Today, two weeks prior to the corporation's annual shareholders' meeting, moms took to the blogosphere, Twitter, Facebook, Pinterest and other social media sites to promote the #MomsNotLovinIt campaign and an accompanying graphic: a mother with her kids standing down a tidal wave of McDonald's promotions.
"As this graphic shows, there is very little this corporation won't do to browbeat kids with its junk food brand," said Gigi Kellett, a mother and spokesperson for Corporate Accountability International, the organization coordinating today's action. "If CEO Thompson won't listen to top doctors, shareholders or even the government in stopping the marketing, just maybe he'll listen to mothers."
Over the last three years, Corporate Accountability International and its partners - including a network of more than 3000 doctors and child care providers - have helped compel McDonald's to make changes to its Happy Meals and reduce the media presence of its iconic clown.
Why the hullabaloo over marketing? The Institute of Medicine and the National Bureau of Economic Research find ending junk food marketing directed at kids could spare the health of millions of children. The White House, four federal agencies (the FTC, FDA, CDC and USDA) recommend curbing junk food marketing kids and the American Academy of Pediatrics goes even further recommending Congress ban junk food advertising during children's programming.
"It doesn't matter if I turn off the TV, closely monitor my kids' internet use, or take a different route to school to avoid billboards, the environment my kids are growing up in is saturated with McDonald's marketing," said Jessica Gottlieb, a top blogger and a mother of two in Los Angeles. "McDonald's intention is to undermine my choices as a parent and that's why I'm choosing to join legions of other moms in pushing back."
McDonald's refers to mothers like Jessica as "gatekeepers" and sees cross-promotions with children's films, celebrity and athlete endorsements, adver-games, school assemblies and more as a means of undercutting said gatekeepers.
McDonald's - never mind its competitors - then aims to further tip the playing field against moms outspending by nearly 10 to 1 each year the nation's leading public health and nutrition educational initiative - an ally to moms in raising healthy kids in an environment crowded with predatory marketing and junk food.
The corporation has also sought to persuade mothers that its brand is no longer unhealthy by ramping-up marketing of "healthier" options like oatmeal with the sugar content of a Snickers bar and salads that actually rival burgers and fries for calories. To make matters worse, McDonald's has given perks to hundreds of bloggers to endorse its product.
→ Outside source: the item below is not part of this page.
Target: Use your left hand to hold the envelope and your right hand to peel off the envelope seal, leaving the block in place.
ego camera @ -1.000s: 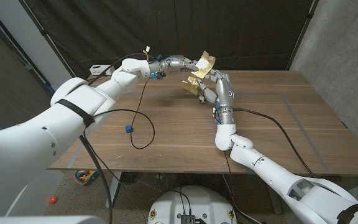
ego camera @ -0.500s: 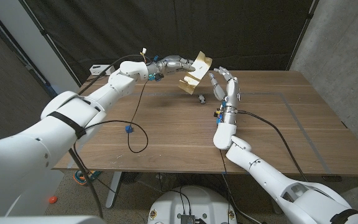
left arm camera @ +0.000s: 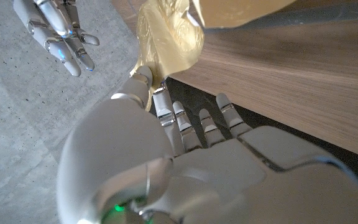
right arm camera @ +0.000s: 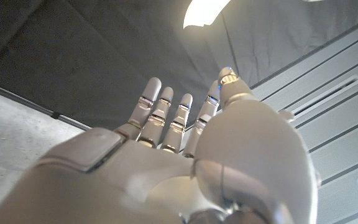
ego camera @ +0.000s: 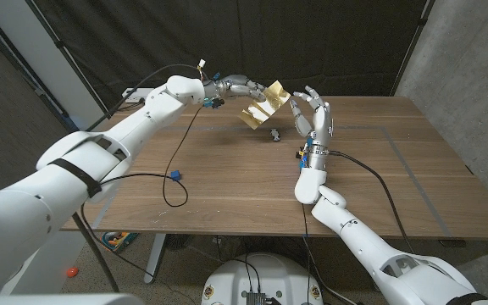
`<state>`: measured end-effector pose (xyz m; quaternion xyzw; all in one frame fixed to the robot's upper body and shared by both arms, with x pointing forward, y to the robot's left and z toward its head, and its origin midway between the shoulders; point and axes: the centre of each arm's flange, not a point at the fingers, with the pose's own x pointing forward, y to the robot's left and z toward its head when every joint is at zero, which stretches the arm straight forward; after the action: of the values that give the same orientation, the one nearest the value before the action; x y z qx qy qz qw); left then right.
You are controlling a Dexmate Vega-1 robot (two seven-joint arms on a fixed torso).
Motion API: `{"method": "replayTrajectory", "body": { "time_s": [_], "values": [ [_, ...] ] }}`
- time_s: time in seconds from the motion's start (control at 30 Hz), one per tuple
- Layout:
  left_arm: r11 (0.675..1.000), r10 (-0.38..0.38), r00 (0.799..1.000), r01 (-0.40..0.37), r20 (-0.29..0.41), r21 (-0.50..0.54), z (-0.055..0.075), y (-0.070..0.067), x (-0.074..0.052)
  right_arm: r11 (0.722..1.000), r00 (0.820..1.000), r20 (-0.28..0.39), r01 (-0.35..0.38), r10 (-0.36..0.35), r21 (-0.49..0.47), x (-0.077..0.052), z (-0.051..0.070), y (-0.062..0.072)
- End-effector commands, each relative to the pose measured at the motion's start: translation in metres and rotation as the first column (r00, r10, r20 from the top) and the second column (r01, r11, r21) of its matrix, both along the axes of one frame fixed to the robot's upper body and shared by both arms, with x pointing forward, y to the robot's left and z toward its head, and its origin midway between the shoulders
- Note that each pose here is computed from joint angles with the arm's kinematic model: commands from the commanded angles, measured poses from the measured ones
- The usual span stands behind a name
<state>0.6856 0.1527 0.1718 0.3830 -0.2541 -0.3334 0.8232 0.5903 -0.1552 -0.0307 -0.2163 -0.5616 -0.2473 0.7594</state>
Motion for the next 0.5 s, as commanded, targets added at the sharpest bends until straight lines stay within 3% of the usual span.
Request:
{"method": "replayTrajectory", "body": {
  "time_s": [0.03, 0.3, 0.5],
  "values": [
    [0.989, 0.009, 0.999, -0.016, 0.046, 0.15, 0.017, -0.019, -0.005, 0.972, 0.993, -0.022, 0.105, -0.112, -0.208, -0.005, 0.004, 0.0],
    [0.978, -0.016, 0.997, 0.0, 0.076, 0.207, 0.026, -0.031, -0.011, 0.939, 0.984, -0.066, 0.139, -0.168, -0.314, 0.0, 0.008, 0.003],
    [0.975, -0.05, 0.995, 0.03, 0.086, 0.22, 0.03, -0.038, -0.015, 0.932, 0.98, -0.075, 0.148, -0.182, -0.332, 0.003, 0.01, 0.004]
  ]
}}
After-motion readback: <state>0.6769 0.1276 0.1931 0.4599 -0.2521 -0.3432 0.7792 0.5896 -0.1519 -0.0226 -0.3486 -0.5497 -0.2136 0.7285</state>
It also hosted an all-expense paid trip to Chicago for mom bloggers, in hopes they'd in turn act as "ambassadors" for the brand.
And in spite of the health impacts and incendiary marketing tactics, the corporation's apologists argue McDonald's has the right to market as much as it wants to whomever it wants: the issue is one of choice.
"As fast food chains like Jack in the Box and KFC Australia make changes to their marketing in response to the growing global movement calling for an end to marketing to children, the time has come for McDonald's to heed this call to action," said Robyn O'Brien, a mother of four, author of The Unhealthy Truth and founder of AllergyKids. "Let parents decide what we want to feed our children without targeting our kids. It's a move that could earn consumer praise and demonstrate McDonald's leadership in putting kids' health first."
In two weeks, this demand from mothers like Gottlieb and activist organizations like MomsRising and RuddRoots Parents is sure to be a centerpiece of the corporation's shareholders' meeting. For a third year in a row McDonald's is opposing a shareholder resolution that calls on the corporation to publicly assess the financial risks associated its impact on public health. With so many of the health impacts originating with marketing to children, the moms taking action today will be keeping a close eye on CEO Thompson's response.